### Exercise goal:
Below are the entries to work from; restate word for word the portion that opens with the line containing "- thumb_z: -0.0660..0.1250" and closes with the line containing "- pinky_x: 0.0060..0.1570", keeping both.

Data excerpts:
^^^^^^^^

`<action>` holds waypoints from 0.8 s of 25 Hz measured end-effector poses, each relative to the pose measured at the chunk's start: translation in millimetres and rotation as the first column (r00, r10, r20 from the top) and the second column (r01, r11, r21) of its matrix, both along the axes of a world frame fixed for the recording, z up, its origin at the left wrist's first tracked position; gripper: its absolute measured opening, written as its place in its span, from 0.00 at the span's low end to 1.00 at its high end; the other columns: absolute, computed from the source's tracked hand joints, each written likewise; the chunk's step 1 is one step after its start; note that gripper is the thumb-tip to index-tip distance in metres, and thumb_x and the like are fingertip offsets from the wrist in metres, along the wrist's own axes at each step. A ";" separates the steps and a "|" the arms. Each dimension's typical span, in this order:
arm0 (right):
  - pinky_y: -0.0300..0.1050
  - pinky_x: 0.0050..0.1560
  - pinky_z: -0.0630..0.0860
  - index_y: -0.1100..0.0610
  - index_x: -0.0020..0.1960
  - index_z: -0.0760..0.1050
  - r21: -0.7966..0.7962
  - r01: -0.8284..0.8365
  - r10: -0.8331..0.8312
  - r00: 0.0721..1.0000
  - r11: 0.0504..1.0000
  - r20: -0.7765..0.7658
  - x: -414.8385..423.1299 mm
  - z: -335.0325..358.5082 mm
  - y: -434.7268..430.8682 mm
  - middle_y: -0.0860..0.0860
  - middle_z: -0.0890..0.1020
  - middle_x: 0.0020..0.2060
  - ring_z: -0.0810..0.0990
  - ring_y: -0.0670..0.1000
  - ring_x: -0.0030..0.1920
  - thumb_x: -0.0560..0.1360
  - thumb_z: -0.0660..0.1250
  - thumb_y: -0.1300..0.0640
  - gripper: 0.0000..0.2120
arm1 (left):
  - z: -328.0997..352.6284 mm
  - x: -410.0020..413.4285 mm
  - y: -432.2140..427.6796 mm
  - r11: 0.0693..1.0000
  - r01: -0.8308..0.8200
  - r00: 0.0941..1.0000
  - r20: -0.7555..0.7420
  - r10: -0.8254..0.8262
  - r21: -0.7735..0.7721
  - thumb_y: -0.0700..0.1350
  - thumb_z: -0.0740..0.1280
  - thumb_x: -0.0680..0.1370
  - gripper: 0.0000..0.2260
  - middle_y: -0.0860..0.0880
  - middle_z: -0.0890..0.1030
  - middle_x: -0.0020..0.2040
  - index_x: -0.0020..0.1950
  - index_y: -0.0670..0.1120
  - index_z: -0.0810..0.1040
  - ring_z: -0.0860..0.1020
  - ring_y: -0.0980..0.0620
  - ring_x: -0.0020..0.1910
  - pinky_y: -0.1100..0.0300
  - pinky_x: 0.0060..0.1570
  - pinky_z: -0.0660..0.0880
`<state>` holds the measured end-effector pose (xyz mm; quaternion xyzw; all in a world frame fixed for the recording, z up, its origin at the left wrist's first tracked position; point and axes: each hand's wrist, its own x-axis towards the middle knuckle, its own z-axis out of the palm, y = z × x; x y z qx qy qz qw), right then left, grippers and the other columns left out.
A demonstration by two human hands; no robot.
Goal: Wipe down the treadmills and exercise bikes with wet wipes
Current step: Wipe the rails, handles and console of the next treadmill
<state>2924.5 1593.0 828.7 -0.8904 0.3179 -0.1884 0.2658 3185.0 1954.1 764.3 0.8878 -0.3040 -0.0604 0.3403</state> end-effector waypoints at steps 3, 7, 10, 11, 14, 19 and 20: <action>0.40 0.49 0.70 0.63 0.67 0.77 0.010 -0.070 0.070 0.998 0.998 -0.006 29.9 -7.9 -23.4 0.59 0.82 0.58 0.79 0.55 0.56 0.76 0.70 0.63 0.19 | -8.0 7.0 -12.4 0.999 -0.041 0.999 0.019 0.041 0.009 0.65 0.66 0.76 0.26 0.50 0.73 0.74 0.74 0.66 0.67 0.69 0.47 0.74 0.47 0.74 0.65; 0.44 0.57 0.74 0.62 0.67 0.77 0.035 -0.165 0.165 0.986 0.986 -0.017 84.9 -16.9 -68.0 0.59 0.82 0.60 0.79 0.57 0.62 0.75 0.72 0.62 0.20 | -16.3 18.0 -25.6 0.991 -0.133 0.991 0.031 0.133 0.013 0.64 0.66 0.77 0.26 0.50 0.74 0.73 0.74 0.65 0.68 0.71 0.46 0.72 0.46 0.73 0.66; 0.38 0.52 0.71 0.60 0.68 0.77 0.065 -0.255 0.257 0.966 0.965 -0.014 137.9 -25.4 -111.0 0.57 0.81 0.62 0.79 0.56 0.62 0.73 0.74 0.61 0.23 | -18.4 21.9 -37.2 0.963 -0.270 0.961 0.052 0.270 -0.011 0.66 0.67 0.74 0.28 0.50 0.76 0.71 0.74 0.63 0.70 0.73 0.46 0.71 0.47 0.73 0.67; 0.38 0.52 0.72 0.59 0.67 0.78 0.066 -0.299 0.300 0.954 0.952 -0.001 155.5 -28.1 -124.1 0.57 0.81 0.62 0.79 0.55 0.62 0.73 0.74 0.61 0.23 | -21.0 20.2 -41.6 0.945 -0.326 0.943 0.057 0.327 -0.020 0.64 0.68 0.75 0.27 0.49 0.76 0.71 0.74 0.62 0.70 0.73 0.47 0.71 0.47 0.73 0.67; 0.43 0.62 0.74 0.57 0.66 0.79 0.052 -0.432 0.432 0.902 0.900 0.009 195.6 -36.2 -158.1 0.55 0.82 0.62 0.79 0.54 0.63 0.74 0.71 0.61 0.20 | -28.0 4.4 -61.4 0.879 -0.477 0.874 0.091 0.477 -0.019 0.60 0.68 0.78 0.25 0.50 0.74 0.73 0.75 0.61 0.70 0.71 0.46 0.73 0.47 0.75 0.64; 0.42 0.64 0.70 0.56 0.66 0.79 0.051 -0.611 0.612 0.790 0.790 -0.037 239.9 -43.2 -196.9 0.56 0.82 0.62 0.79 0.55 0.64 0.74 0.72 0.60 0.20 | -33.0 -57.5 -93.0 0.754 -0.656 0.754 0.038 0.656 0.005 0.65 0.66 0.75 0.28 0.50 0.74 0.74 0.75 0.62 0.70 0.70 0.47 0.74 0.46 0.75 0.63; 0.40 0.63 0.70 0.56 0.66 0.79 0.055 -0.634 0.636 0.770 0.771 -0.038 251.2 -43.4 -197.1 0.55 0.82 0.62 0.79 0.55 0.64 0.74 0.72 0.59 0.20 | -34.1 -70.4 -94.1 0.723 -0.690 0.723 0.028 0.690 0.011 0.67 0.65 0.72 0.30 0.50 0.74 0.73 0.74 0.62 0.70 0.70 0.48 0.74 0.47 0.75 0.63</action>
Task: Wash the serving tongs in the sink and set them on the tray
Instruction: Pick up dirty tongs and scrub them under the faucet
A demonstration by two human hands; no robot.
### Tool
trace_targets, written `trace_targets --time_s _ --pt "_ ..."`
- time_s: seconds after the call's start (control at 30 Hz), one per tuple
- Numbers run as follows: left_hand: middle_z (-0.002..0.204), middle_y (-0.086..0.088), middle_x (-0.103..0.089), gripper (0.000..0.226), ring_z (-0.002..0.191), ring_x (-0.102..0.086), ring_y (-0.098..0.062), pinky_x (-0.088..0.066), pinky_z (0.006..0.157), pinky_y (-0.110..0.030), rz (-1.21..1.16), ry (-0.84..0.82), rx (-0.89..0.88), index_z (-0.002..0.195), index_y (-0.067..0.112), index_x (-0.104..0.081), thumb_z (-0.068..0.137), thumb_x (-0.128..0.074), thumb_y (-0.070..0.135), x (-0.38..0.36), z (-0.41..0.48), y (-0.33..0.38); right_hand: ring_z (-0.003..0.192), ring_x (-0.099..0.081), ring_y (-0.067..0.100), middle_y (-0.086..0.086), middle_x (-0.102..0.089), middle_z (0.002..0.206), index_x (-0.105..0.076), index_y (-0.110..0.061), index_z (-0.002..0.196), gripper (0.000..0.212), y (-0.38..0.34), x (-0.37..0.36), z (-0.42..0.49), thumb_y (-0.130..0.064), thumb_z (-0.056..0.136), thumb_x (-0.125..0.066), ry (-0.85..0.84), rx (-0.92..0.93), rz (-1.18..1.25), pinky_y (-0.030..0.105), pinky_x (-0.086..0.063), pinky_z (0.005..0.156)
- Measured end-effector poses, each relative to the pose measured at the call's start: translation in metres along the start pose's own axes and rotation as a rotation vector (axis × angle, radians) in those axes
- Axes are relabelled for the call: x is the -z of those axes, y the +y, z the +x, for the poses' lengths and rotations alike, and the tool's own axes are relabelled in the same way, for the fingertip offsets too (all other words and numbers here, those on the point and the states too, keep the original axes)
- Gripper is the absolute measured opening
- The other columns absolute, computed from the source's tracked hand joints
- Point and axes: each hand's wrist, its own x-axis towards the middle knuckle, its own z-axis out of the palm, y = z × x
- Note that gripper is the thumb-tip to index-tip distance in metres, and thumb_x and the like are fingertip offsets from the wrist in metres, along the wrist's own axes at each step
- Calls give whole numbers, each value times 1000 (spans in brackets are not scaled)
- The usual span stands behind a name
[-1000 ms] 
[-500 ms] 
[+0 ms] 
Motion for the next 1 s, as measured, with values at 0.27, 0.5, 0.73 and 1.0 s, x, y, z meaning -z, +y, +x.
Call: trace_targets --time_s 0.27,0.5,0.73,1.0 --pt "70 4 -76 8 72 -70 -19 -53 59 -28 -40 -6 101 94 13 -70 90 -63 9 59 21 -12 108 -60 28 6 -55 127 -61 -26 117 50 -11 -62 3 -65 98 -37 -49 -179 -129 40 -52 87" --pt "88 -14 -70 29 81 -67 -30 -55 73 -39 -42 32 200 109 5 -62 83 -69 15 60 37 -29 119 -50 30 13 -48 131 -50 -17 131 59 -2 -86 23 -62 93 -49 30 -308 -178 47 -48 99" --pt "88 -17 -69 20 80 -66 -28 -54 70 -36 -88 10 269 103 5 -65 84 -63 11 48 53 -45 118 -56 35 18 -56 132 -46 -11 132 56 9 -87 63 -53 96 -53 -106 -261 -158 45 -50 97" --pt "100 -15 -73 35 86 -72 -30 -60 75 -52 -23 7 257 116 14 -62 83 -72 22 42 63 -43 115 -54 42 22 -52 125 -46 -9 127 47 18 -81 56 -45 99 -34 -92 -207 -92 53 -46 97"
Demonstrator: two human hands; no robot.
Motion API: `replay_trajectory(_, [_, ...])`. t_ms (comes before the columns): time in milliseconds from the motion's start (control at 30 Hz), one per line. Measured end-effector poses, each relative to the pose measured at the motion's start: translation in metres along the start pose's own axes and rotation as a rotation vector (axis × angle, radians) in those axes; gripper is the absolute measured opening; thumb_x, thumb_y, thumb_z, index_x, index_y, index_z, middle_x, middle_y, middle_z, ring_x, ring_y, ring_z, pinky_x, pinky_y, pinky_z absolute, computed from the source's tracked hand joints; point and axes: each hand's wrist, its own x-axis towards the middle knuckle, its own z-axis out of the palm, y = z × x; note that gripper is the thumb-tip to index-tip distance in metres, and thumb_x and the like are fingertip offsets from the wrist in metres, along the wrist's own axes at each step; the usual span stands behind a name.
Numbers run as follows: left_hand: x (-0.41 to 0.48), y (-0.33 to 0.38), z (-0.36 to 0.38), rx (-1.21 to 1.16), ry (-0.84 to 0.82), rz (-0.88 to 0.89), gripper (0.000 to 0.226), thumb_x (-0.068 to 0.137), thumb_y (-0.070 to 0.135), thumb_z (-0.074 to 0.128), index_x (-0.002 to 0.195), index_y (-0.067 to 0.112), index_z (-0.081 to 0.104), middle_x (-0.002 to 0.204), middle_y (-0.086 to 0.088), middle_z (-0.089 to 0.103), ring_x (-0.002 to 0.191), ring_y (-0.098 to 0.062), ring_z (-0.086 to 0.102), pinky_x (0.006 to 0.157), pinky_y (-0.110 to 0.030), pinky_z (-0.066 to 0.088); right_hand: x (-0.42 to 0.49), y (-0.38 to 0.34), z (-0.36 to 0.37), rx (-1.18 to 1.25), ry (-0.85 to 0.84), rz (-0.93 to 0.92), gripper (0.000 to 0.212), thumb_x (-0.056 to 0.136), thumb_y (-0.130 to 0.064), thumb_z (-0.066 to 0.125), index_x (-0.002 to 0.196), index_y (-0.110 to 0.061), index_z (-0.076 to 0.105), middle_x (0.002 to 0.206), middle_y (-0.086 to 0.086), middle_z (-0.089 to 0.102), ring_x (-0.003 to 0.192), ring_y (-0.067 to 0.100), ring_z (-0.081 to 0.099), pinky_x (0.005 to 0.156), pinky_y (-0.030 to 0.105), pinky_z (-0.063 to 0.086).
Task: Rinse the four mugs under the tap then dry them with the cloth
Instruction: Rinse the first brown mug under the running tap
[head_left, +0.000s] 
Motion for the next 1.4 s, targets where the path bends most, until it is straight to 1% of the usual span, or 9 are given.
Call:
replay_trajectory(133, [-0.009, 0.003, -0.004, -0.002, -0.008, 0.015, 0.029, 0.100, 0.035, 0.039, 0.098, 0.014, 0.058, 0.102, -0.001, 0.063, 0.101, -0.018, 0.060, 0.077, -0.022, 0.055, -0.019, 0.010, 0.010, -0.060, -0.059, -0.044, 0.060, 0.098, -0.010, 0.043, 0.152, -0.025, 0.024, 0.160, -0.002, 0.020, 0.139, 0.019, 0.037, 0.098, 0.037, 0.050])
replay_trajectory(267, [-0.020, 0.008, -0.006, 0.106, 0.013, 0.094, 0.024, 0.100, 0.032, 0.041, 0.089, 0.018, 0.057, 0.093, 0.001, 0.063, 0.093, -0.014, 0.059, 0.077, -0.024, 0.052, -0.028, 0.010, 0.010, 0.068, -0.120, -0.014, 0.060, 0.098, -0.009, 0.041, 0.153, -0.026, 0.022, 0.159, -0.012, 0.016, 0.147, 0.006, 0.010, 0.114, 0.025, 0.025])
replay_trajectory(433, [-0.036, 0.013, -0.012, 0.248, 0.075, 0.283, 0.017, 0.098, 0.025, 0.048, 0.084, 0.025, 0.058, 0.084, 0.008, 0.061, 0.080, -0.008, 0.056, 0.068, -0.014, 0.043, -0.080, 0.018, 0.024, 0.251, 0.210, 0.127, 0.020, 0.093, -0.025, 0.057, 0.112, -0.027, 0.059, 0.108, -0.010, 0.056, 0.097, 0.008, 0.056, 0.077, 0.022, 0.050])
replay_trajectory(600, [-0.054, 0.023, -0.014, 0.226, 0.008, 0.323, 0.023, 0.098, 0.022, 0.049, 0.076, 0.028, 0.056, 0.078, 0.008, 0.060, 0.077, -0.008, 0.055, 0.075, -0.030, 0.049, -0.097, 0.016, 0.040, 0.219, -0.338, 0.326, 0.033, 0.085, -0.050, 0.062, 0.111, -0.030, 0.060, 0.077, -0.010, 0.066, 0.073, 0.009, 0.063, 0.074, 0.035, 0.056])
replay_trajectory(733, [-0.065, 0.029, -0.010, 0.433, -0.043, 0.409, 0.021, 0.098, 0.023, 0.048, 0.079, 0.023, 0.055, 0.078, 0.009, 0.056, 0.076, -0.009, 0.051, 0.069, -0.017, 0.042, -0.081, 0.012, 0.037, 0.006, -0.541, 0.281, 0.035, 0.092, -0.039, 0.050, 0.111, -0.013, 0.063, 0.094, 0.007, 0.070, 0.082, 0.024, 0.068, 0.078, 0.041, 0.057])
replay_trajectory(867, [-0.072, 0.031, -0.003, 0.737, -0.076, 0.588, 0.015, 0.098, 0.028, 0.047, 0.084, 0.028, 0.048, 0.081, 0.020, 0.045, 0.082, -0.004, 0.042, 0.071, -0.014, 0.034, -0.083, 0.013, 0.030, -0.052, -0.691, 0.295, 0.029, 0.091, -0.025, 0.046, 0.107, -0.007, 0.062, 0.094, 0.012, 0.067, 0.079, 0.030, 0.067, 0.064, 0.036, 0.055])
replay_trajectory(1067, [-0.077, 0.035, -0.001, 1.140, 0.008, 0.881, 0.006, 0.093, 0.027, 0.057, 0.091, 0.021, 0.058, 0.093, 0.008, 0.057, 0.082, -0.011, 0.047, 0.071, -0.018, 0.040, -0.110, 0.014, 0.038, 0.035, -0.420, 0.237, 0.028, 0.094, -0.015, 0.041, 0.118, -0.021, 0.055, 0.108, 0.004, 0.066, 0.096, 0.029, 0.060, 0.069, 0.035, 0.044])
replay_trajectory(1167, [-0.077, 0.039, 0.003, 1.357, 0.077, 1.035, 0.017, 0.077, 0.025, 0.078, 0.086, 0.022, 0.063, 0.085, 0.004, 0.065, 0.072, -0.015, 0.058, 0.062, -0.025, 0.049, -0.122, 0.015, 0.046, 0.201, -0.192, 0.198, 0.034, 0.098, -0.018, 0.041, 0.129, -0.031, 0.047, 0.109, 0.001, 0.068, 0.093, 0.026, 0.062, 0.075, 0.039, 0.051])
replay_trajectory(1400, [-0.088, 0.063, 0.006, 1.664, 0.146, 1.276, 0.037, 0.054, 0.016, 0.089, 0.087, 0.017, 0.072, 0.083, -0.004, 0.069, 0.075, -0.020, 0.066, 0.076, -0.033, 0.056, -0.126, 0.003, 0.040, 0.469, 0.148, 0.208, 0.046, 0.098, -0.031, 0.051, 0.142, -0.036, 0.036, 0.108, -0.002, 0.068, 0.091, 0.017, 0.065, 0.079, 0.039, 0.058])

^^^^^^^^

### Answer to the problem:
  - thumb_z: -0.0660..0.1250
  - thumb_y: -0.1300..0.0640
  - gripper: 0.0000..0.2120
arm1 (left):
  - z: -328.0997..352.6284 mm
  - x: -410.0020..413.4285 mm
  - y: -432.2140..427.6796 mm
  - r11: 0.0693..1.0000
  - r01: -0.8308..0.8200
  - r00: 0.0941..1.0000
  - r20: -0.7555..0.7420
  - r10: -0.8254..0.8262
  - r21: -0.7735..0.7721
  - thumb_y: -0.0700..0.1350
  - thumb_z: -0.0740..0.1280
  - thumb_x: -0.0680..0.1370
  - gripper: 0.0000..0.2260
  - middle_y: -0.0860..0.0880
  - middle_z: -0.0890..0.1030
  - middle_x: -0.0020..0.2040
  - index_x: -0.0020..0.1950
  - index_y: -0.0670..0.1120
  - index_z: -0.0810..0.1040
  - ring_z: -0.0860..0.1020
  - ring_y: -0.0980..0.0620
  - ring_x: -0.0020..0.1910
  - pinky_y: -0.1100..0.0300
  - pinky_x: 0.0060..0.1570

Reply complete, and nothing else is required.